Il 25 luglio 1943 un colpo di stato ordito da parte del Gran Consiglio del Fascismo con l'appoggio del Re portò all'arresto di Mussolini e all'improvviso crollo del fascismo, che si dissolse tra il giubilo della popolazione, ma non alla conclusione della guerra che si protrasse per alcune settimane nella crescente ambiguità del nuovo governo Badoglio. Con l'8 settembre iniziò la fase terminale del fascismo, che ritornò alle sue origini repubblicane e socialisteggianti con la fondazione dello stato fantoccio della Repubblica Sociale Italiana, detta anche Repubblica di Salò, con a capo uno sfiduciato e ormai spento Mussolini. La RSI, ultimo stato fascista in Italia, vide anche la partecipazione di alcuni effettivi dell'esercito, ormai sbandato, ed altri elementi non appartenenti al fascismo, che tentavano di riscattare qualcosa dell'onore italiano perduto l'8 settembre con l'improvviso cambio di alleanza a favore degli alleati, fatto vergognoso anche per le modalità con cui avvenne ed il comportamento inqualificabile tenuto dal maresciallo Badoglio, dal Re Vittorio Emanuele III e dallo stato maggiore dell'esercito italiano. Come la Repubblica di Vichy in Francia, anche quella di Salò fu sostanzialmente uno stato satellite della Germania Nazista, seppur con un minimo di autonomia in più dovuto alla stima che Hitler ancora nutriva per Mussolini, e le forze repubblichine furono soprattutto impegnate nel controllo del territorio e la repressione dei movimenti partigiani.

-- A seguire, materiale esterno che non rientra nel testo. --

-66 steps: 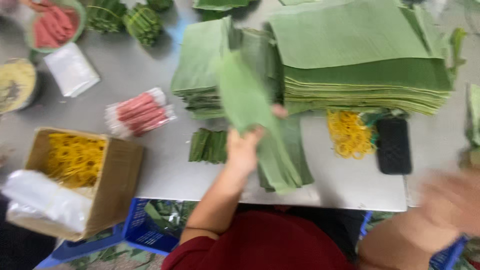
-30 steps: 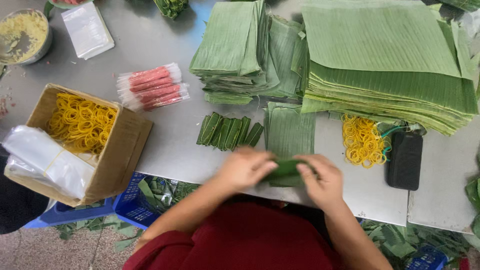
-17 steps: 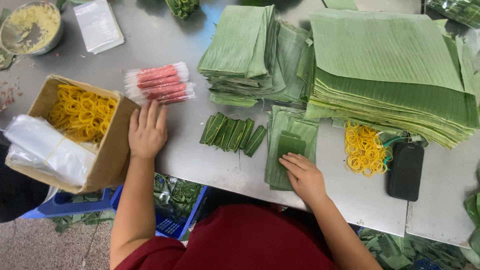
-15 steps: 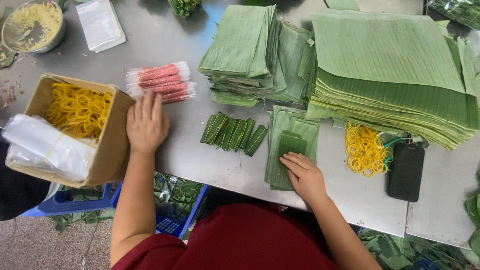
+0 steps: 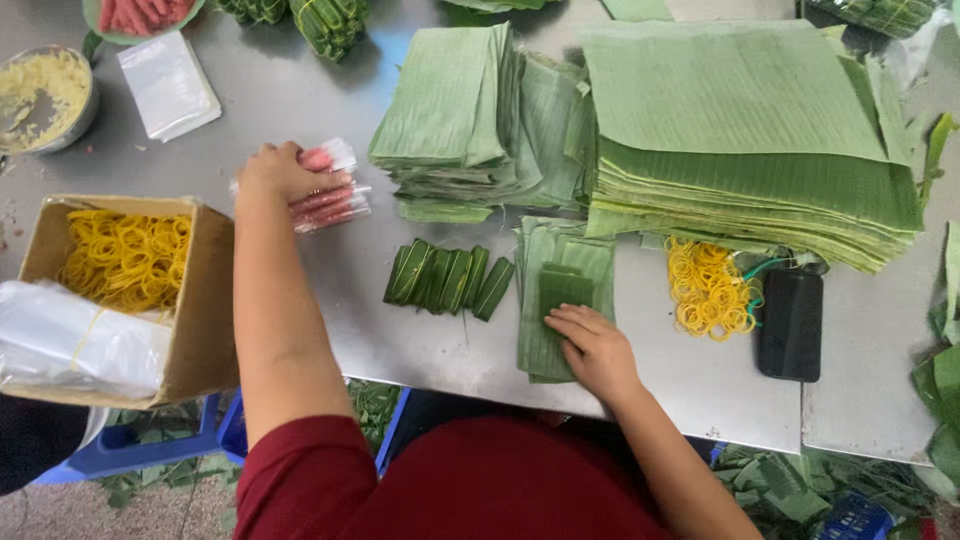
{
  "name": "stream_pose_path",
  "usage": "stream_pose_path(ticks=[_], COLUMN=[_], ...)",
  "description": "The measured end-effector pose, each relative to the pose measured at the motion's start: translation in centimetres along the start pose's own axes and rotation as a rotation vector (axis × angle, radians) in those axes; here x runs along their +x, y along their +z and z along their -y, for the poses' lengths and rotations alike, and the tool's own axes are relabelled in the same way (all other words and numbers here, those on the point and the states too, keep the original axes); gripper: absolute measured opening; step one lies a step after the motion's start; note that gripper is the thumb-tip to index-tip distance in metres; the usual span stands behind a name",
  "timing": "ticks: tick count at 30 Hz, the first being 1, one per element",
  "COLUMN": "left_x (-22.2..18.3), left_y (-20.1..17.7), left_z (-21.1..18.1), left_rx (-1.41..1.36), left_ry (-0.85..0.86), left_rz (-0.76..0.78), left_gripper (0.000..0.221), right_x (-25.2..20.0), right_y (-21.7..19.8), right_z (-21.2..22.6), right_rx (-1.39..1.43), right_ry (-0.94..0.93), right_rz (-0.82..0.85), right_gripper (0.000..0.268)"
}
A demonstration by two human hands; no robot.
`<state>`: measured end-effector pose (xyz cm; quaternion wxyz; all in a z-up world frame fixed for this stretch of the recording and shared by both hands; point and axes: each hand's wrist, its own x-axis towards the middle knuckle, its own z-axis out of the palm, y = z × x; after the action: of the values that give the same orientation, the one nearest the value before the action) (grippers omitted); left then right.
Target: The person wraps small cylindrical food items into pieces of green leaf by hand. They place a food item onto a rectangular piece of leaf, roll it tightly, and secure it with a rubber band, occasionally picking up finished bundles and checking the leaf supply.
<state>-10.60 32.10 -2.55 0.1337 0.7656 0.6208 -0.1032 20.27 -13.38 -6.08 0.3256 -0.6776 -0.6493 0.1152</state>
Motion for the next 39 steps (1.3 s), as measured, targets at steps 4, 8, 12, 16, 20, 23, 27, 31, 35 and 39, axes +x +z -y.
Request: stream_pose_path(ticks=[4, 8, 12, 16, 20, 23, 27, 31, 35, 39], left_x=[-2.4, -8.6, -13.9, -16.1, -15.8, -15.3, -14.3, -17.4, -23.3, -25.8], left_y=[0.6, 1.4, 2.4, 6.1, 7.2, 7.5, 6.1, 2.8, 2.2, 8.4], left_z=[-2.5, -5.2, -4.8, -3.9, -3.5, -3.2, -4.5, -7.1, -11.6, -17.2], left_rx=[0.046, 0.097, 0.030, 0.089, -0.083, -0.069, -0.017, -0.043, -0.616, -1.524], left_ry=[0.003, -0.057, -0.172, -0.120, -0.013, 0.008, 0.003, 0.070, 0.267, 0.817], left_rz=[0.007, -0.051, -0.095, -0.408, -0.688, -0.668, -0.551, -0.672, -0.518, 0.280], left_gripper=[0.118, 0.107, 0.098, 0.062, 0.033, 0.026, 0.025, 0.017, 0.015, 0.017], right_x=[-0.1, -0.1, 0.0, -0.5, 0.3, -0.1, -0.3, 0.3, 1.0, 0.7], right_y=[0.2, 0.3, 0.1, 0.3, 0.0, 0.3, 0.4, -0.6, -2.1, -2.4], right_z=[-0.4, -0.3, -0.3, -0.2, -0.2, -0.2, 0.1, 0.8, 1.5, -0.5], right_rx=[-0.013, -0.024, -0.020, -0.033, -0.051, -0.074, -0.123, -0.076, 0.100, 0.605], right_ry=[-0.006, 0.001, -0.024, -0.007, -0.022, -0.050, -0.112, -0.092, 0.047, -0.008], right_rz=[0.022, 0.049, 0.031, 0.035, 0.031, 0.023, -0.036, 0.008, 0.049, 0.006], right_gripper=[0.040, 0.041, 0.039, 0.038, 0.039, 0.038, 0.033, 0.033, 0.043, 0.046])
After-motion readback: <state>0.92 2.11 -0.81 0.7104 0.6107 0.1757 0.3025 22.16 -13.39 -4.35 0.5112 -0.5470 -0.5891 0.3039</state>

Il 25 aprile 1945 la liberazione del nord Italia e la fucilazione di Mussolini segnarono la fine della guerra e del fascismo in Italia, che sopravvisse sotto nuove forme, nonostante il divieto della Costituzione Repubblicana, nei partitini monarchici e soprattutto nel Movimento Sociale Italiano di Giorgio Almirante: e molti ex-ministri fascisti, ex-gerarchi e notabili del partito si riciclarono nella nascente Democrazia Cristiana, che vinse le elezioni del 1948 con una maggioranza schiacciante e governò l'Italia del dopoguerra per decenni. L'MSI abbandona nel 1994 ogni residuo legame con il movimento mussoliniano e si trasforma in Alleanza Nazionale.